### [To do]
From the records that follow, copy every line that contains the word "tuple".

### [Available data]
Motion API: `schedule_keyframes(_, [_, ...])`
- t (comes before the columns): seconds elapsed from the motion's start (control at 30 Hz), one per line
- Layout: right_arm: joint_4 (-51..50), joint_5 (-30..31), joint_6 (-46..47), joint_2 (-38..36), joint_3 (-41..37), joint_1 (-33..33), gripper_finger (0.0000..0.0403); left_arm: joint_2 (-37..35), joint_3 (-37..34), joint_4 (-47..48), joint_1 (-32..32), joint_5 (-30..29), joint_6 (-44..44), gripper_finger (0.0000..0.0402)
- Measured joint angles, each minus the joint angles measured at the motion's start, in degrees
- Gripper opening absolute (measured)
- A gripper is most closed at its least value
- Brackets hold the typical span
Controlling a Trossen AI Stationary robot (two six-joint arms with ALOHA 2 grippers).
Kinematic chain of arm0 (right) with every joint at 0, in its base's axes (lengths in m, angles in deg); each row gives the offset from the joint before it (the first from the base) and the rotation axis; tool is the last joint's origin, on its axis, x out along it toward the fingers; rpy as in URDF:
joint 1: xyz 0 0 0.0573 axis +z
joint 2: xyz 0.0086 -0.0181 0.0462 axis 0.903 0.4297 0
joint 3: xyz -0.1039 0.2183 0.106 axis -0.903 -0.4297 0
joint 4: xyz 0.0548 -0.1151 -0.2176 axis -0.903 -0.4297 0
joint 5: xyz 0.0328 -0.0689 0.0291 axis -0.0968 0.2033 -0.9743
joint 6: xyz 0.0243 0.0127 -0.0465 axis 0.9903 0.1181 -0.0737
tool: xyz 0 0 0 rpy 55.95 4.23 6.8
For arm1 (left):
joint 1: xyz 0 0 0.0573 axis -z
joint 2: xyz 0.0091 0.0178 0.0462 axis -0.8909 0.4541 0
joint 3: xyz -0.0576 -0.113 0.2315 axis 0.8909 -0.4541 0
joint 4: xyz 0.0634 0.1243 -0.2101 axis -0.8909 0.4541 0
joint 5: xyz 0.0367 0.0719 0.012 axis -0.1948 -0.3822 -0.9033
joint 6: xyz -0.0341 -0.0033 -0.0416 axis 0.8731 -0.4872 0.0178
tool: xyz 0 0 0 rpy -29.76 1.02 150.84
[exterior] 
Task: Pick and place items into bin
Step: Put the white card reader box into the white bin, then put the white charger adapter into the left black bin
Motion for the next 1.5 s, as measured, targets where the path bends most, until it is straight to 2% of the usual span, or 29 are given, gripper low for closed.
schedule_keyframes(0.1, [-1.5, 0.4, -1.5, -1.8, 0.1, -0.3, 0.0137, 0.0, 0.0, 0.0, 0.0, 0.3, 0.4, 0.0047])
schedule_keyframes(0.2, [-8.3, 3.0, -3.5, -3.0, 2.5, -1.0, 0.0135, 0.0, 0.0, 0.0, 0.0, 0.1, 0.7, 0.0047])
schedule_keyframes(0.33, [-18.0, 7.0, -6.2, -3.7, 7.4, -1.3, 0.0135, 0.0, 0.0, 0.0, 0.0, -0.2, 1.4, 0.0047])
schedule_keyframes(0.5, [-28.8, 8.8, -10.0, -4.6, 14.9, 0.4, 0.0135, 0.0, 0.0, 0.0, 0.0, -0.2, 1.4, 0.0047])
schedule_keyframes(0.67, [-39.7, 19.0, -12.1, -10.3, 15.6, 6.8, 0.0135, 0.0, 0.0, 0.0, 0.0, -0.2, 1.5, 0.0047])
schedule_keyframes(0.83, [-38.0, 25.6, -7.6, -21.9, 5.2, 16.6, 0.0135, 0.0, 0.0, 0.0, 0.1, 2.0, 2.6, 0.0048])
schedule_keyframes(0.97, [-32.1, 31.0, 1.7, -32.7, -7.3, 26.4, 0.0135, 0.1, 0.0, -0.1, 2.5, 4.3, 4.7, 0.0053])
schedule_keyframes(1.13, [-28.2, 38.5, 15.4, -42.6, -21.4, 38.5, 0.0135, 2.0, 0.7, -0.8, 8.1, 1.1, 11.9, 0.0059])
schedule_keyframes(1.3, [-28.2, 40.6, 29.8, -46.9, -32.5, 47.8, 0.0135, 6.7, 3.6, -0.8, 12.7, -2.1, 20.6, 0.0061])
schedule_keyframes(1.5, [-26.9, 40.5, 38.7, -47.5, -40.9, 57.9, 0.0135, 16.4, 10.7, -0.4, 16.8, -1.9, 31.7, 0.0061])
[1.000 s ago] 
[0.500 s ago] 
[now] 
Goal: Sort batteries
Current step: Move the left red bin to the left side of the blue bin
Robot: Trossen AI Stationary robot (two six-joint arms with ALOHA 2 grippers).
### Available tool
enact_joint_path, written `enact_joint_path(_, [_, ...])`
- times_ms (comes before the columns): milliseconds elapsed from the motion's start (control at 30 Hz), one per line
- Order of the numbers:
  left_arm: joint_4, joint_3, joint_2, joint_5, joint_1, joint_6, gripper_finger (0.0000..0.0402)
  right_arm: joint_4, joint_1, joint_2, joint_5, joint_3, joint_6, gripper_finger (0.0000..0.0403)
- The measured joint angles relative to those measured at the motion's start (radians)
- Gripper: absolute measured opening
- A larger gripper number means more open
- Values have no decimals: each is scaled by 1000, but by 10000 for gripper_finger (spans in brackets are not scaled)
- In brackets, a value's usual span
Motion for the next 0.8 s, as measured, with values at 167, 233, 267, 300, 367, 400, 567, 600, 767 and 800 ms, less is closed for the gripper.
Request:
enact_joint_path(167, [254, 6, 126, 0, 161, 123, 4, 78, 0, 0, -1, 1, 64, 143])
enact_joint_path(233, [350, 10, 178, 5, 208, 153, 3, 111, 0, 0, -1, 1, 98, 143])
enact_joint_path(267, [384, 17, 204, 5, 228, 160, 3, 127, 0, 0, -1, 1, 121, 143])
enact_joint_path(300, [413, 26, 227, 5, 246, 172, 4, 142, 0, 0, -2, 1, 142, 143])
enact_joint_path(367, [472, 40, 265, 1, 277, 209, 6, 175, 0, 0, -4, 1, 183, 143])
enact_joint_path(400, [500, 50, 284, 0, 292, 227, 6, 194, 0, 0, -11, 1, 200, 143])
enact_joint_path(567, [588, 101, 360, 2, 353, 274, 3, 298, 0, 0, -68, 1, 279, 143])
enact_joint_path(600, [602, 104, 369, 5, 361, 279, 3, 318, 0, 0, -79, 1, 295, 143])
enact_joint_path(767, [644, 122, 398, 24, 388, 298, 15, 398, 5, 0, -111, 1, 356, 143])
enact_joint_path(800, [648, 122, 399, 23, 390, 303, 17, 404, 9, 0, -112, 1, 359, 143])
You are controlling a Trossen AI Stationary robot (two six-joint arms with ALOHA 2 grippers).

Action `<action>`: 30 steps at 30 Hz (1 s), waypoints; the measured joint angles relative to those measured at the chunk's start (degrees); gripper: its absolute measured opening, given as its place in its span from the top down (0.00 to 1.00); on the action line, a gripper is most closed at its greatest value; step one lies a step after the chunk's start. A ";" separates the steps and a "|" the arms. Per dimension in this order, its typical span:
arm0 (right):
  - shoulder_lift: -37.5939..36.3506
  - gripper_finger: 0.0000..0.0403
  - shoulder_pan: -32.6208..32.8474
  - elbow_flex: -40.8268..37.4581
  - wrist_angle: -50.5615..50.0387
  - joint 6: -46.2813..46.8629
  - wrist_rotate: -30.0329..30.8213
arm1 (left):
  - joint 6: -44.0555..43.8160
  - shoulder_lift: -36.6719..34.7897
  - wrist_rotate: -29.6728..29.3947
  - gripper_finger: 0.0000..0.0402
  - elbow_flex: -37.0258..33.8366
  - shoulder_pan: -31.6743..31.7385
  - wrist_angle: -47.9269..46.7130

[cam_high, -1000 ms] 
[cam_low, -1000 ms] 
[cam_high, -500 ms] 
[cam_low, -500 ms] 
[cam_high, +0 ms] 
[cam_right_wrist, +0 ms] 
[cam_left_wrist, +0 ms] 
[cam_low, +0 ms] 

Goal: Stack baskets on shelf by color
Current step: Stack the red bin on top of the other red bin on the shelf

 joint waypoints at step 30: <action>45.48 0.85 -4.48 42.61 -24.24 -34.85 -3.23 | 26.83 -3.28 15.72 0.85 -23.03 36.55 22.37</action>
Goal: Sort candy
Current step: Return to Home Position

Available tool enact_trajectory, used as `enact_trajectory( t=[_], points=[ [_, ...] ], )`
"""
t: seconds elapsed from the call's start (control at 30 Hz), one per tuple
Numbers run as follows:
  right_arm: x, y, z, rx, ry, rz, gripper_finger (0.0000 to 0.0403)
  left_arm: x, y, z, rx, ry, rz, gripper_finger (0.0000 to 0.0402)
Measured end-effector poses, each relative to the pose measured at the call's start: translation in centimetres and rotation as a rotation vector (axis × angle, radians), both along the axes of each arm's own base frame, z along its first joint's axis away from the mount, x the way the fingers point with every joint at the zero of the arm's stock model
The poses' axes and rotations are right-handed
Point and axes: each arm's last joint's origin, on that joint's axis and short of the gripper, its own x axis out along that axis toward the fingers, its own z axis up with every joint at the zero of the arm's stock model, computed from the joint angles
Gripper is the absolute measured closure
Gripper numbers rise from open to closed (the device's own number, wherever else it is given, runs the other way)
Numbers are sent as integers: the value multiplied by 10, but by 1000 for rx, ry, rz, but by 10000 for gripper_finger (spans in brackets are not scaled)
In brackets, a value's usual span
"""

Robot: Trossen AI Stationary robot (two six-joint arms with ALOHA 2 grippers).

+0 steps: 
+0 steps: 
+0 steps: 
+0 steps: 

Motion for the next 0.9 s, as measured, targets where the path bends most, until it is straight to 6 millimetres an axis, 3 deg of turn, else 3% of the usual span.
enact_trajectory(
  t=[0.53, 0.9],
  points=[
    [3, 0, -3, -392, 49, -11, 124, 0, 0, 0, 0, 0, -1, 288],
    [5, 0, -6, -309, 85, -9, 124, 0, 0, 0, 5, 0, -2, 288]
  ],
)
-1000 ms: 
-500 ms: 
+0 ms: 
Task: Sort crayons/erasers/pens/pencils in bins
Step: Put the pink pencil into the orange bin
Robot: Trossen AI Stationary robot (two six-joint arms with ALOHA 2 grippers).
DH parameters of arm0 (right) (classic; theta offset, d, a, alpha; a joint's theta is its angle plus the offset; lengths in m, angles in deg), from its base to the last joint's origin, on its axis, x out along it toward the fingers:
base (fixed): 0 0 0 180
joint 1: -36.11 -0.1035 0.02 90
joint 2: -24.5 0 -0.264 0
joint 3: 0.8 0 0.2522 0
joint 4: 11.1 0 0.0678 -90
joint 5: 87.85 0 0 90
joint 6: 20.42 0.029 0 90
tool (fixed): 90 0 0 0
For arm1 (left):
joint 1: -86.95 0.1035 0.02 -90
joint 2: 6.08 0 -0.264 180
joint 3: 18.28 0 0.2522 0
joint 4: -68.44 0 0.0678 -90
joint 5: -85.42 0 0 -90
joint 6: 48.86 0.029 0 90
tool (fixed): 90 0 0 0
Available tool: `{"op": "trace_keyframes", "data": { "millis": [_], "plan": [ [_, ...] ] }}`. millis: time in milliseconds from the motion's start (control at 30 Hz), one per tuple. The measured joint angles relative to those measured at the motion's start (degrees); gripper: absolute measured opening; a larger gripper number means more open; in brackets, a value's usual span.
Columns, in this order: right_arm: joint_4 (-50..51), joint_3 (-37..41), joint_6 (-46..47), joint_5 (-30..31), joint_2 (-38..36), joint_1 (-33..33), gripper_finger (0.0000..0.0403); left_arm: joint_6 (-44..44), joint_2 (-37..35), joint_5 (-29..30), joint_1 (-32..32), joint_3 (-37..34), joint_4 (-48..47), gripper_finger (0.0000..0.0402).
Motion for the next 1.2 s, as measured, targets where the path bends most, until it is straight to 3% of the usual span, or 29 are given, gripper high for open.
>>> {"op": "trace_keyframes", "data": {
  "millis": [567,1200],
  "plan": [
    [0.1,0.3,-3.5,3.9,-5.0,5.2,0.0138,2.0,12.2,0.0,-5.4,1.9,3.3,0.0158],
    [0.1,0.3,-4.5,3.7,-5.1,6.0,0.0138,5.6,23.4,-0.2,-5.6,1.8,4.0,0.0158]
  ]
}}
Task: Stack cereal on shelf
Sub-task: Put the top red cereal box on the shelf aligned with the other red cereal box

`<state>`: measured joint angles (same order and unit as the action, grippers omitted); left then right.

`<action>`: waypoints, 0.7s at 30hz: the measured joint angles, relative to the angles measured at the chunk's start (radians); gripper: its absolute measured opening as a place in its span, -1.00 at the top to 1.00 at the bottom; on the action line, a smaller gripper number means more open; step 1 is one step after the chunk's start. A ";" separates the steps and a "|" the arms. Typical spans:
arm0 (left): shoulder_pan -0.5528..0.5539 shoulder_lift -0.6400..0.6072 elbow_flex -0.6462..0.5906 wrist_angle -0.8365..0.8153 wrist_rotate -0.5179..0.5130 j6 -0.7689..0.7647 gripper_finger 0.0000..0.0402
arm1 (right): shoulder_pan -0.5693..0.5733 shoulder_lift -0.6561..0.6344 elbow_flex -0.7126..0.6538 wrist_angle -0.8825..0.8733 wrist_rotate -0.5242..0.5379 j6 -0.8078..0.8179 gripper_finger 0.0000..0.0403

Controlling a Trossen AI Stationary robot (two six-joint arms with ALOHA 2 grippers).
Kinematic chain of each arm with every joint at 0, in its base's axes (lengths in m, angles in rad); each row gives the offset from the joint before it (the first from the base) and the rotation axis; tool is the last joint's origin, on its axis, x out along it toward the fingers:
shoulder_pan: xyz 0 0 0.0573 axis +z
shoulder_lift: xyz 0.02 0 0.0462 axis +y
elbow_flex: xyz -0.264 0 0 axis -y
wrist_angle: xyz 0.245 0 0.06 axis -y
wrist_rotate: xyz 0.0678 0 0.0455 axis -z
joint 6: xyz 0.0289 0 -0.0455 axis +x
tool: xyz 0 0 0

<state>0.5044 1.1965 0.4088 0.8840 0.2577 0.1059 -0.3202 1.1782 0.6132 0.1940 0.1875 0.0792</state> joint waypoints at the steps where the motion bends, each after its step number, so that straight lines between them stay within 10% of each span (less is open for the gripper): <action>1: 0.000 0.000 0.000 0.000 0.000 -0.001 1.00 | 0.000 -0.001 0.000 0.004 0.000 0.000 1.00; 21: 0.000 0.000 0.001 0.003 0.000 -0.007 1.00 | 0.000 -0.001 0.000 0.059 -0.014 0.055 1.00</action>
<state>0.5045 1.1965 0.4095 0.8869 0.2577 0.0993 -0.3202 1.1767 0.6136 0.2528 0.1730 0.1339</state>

### [Answer box]
t: seconds elapsed from the call's start (control at 30 Hz), one per tuple
Available tool: `{"op": "trace_keyframes", "data": { "millis": [_], "plan": [ [_, ...] ] }}`. millis: time in milliseconds from the motion's start (control at 30 Hz), one per tuple. The measured joint angles relative to those measured at the motion's start (degrees); gripper: absolute measured opening; a larger gripper number means more open; in brackets, a value's usual span.

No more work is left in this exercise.